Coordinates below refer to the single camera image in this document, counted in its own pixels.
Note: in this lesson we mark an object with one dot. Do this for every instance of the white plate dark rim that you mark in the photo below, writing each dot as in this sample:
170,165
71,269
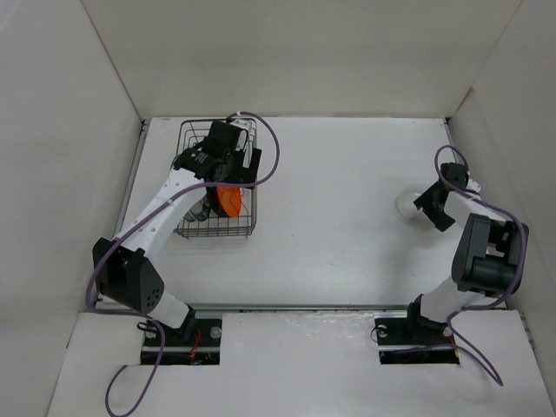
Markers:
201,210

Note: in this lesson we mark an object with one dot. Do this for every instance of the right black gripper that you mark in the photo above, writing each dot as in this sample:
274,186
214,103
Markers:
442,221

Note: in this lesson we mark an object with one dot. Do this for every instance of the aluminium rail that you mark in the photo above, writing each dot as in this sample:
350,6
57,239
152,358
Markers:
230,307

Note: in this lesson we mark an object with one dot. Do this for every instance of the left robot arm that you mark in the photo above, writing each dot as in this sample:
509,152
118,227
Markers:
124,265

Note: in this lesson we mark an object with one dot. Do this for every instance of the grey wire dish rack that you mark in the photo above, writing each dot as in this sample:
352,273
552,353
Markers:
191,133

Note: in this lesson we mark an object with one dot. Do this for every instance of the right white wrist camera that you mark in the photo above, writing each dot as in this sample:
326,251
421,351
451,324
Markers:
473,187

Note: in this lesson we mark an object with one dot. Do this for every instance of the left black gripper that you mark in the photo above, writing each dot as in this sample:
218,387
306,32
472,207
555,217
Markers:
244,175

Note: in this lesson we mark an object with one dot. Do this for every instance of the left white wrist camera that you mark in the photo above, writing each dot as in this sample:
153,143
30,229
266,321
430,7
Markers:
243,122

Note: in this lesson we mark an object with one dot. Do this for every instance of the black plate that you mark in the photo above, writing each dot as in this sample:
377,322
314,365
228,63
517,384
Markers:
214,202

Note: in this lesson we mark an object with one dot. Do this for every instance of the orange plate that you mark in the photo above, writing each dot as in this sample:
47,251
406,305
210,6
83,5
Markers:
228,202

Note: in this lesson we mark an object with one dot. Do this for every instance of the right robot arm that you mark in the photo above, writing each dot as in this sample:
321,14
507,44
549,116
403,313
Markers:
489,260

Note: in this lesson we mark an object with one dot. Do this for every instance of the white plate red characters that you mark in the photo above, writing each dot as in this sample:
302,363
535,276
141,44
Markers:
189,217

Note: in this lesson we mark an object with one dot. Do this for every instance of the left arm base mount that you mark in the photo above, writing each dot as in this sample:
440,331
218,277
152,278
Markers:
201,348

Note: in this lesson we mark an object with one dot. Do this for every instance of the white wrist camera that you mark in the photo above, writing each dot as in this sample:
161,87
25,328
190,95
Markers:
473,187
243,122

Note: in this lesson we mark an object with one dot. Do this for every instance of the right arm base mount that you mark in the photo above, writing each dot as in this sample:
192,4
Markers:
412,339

————

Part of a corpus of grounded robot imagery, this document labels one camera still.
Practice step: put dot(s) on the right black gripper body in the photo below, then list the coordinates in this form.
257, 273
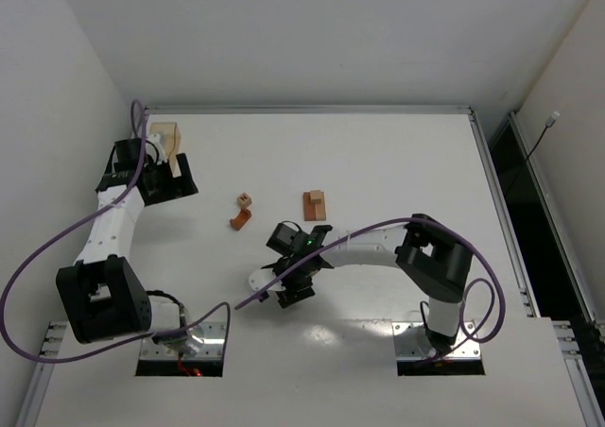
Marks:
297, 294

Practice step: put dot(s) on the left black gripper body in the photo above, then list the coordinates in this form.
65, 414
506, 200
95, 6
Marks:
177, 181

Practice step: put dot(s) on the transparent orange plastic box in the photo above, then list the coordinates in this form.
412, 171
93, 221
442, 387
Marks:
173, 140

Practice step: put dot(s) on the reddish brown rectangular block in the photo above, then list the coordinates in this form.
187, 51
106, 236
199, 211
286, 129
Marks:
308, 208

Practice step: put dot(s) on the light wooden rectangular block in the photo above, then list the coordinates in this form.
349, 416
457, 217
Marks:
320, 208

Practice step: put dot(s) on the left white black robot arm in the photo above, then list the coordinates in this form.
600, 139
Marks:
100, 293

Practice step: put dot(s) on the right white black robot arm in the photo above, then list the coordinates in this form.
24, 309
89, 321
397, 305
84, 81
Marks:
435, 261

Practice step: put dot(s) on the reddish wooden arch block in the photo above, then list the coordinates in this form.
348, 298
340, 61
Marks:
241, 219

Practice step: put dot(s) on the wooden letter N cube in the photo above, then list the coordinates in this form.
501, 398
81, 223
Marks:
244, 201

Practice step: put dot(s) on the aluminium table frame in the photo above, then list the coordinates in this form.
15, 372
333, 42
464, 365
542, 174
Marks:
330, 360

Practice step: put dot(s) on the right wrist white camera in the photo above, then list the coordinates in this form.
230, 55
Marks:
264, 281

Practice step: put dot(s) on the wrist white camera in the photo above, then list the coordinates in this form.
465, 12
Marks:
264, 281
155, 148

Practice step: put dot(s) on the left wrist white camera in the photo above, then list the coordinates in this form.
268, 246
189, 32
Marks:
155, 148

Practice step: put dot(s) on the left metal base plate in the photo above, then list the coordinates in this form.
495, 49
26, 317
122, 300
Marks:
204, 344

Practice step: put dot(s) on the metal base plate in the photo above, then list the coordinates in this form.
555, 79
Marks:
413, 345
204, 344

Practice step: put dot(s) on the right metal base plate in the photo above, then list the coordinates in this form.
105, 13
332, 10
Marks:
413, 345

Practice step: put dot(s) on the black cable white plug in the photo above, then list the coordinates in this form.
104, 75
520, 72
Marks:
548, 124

————

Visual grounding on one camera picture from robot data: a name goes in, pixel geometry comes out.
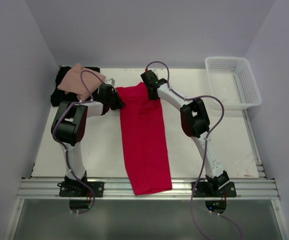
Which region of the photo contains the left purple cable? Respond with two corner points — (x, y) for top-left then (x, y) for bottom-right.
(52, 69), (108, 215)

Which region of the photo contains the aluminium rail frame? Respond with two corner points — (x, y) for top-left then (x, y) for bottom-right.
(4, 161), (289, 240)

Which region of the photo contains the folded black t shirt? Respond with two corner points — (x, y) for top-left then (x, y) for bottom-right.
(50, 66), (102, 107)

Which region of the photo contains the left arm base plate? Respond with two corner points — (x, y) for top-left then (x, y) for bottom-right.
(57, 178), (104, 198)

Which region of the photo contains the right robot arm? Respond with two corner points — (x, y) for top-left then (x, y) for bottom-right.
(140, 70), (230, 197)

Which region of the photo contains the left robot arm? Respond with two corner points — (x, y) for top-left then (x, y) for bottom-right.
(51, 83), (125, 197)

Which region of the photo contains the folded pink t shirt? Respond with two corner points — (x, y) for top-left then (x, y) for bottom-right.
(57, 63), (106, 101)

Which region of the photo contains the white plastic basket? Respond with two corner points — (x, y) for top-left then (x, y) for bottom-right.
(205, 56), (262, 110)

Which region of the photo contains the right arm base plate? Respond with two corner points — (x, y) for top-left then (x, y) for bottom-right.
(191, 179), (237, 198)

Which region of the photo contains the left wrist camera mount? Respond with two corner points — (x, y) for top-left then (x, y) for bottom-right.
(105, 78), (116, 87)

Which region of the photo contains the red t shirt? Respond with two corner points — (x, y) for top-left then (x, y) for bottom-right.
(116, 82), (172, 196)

————

[Prompt] All the lines that hold the word "wooden" must appear in the answer, copied from the records.

[Result of this exercise]
Practice step: put dot(s) on the light wooden rectangular block in the photo above, then list the coordinates in this form.
Practice step: put dot(s) on the reddish wooden arch block in the photo above, then list the coordinates in this form.
Practice step: put dot(s) on the wooden letter N cube in the photo above, then list the coordinates in this form.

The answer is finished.